Extracted entries

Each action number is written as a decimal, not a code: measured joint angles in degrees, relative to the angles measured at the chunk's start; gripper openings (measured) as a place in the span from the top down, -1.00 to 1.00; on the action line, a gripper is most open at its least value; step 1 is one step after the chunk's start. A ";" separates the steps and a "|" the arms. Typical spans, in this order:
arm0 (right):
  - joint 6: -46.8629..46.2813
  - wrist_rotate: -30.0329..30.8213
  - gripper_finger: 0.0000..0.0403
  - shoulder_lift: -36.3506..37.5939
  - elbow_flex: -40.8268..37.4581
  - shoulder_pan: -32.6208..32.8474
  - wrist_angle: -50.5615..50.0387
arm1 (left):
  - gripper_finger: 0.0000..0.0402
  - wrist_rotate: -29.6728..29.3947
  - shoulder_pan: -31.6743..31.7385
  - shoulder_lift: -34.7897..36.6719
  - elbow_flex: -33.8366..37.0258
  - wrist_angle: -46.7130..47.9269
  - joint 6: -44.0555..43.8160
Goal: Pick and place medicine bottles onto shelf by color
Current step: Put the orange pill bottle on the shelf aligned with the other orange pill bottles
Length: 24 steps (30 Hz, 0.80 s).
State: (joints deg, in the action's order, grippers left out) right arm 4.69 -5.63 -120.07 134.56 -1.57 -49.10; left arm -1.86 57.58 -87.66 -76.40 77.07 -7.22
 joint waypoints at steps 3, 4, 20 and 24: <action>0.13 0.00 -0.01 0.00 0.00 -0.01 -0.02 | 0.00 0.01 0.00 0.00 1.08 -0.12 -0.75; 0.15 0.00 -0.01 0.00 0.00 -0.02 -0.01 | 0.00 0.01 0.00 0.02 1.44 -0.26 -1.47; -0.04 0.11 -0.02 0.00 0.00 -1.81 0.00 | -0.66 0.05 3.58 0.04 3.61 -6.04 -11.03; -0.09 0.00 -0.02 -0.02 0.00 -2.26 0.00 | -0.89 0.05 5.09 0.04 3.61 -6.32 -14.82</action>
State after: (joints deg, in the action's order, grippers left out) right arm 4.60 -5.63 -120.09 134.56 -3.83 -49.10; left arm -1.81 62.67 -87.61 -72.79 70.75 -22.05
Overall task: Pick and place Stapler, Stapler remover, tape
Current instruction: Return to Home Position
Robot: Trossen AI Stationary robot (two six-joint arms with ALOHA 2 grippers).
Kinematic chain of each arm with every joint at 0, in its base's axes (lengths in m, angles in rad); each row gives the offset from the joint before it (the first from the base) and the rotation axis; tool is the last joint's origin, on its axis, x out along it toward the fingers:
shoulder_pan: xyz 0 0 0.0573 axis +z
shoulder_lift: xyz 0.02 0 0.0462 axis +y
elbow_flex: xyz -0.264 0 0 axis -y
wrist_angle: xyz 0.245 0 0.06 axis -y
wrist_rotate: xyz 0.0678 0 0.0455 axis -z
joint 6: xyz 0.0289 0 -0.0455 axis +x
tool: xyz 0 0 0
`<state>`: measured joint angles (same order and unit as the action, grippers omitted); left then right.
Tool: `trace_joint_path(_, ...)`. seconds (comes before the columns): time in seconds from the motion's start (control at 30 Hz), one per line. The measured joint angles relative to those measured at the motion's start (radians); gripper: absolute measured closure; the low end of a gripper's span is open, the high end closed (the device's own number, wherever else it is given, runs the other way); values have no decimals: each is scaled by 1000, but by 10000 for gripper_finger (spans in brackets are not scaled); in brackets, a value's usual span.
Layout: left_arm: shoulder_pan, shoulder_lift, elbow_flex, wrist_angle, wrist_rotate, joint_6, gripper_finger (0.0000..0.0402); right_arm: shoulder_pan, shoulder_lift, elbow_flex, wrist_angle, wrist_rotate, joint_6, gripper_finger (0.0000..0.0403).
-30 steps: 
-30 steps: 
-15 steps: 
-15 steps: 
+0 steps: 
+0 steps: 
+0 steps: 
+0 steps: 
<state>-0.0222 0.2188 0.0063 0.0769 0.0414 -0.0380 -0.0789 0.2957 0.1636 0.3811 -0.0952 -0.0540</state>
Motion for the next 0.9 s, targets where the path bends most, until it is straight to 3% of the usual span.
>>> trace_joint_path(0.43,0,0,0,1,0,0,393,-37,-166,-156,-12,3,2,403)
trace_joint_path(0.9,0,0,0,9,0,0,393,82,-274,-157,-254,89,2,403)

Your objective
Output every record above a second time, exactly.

Answer to this problem
Each action number is written as a decimal, not a code: measured joint angles in degrees, relative to the angles measured at the chunk's start; gripper openings (measured) as a place in the span from the top down, -1.00 to 1.00; on the action line, a gripper is most open at its least value; step 1 is one step after the chunk's start. A ";" separates the steps and a "|" the arms. Typical spans, in this order:
arm0 (right):
  - joint 6: -46.8629..46.2813
  - wrist_rotate: -30.0329..30.8213
  - gripper_finger: 0.0000..0.0403
  - shoulder_lift: -36.3506..37.5939
  - elbow_flex: -40.8268..37.4581
  - shoulder_pan: -32.6208..32.8474
  - wrist_angle: -50.5615..50.0387
arm1 (left):
  - gripper_finger: 0.0000..0.0402
  - wrist_rotate: -29.6728..29.3947
  - shoulder_pan: -31.6743..31.7385
  - shoulder_lift: -34.7897..36.6719
  - elbow_flex: -33.8366..37.0258
  - wrist_angle: -46.7130..47.9269
  - joint 6: -44.0555..43.8160
Goal: Pick and place medicine bottles onto shelf by color
Current step: Put the orange pill bottle on the shelf aligned with the other orange pill bottles
Length: 24 steps (30 Hz, 0.80 s).
State: (joints deg, in the action's order, grippers left out) right arm 4.69 -5.63 -120.07 134.56 -1.57 -49.10; left arm -1.86 57.58 -87.66 -76.40 77.07 -7.22
 joint waypoints at steps 3, 4, 20 and 24: <action>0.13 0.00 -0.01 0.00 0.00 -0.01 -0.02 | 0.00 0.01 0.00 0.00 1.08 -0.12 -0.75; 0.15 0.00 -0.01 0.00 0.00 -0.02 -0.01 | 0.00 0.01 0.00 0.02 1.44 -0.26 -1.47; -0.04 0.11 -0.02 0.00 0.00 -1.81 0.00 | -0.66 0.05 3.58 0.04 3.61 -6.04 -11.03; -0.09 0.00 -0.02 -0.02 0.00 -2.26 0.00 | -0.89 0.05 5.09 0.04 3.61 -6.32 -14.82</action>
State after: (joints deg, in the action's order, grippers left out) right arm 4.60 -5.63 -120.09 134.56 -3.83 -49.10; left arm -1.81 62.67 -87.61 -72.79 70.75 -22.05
Overall task: Pick and place Stapler, Stapler remover, tape
Current instruction: Return to Home Position
Robot: Trossen AI Stationary robot (two six-joint arms with ALOHA 2 grippers).
Kinematic chain of each arm with every joint at 0, in its base's axes (lengths in m, angles in rad); each row gives the offset from the joint before it (the first from the base) and the rotation axis; tool is the last joint's origin, on its axis, x out along it toward the fingers:
shoulder_pan: xyz 0 0 0.0573 axis +z
shoulder_lift: xyz 0.02 0 0.0462 axis +y
elbow_flex: xyz -0.264 0 0 axis -y
wrist_angle: xyz 0.245 0 0.06 axis -y
wrist_rotate: xyz 0.0678 0 0.0455 axis -z
joint 6: xyz 0.0289 0 -0.0455 axis +x
tool: xyz 0 0 0
`<state>`: measured joint angles (same order and unit as the action, grippers omitted); left then right.
Tool: `trace_joint_path(_, ...)`. seconds (comes before the columns): time in seconds from the motion's start (control at 30 Hz), one per line. The measured joint angles relative to those measured at the motion's start (radians); gripper: absolute measured closure; the low end of a gripper's span is open, the high end closed (the device's own number, wherever else it is given, runs the other way); values have no decimals: each is scaled by 1000, but by 10000 for gripper_finger (spans in brackets are not scaled); in brackets, a value's usual span.
Layout: left_arm: shoulder_pan, shoulder_lift, elbow_flex, wrist_angle, wrist_rotate, joint_6, gripper_finger (0.0000..0.0402); right_arm: shoulder_pan, shoulder_lift, elbow_flex, wrist_angle, wrist_rotate, joint_6, gripper_finger (0.0000..0.0403).
-30 steps: 
-30 steps: 
-15 steps: 
-15 steps: 
+0 steps: 
+0 steps: 
+0 steps: 
+0 steps: 
<state>-0.0222 0.2188 0.0063 0.0769 0.0414 -0.0380 -0.0789 0.2957 0.1636 0.3811 -0.0952 -0.0540</state>
Motion for the next 0.9 s, targets where the path bends most, until it is straight to 3% of the usual span.
>>> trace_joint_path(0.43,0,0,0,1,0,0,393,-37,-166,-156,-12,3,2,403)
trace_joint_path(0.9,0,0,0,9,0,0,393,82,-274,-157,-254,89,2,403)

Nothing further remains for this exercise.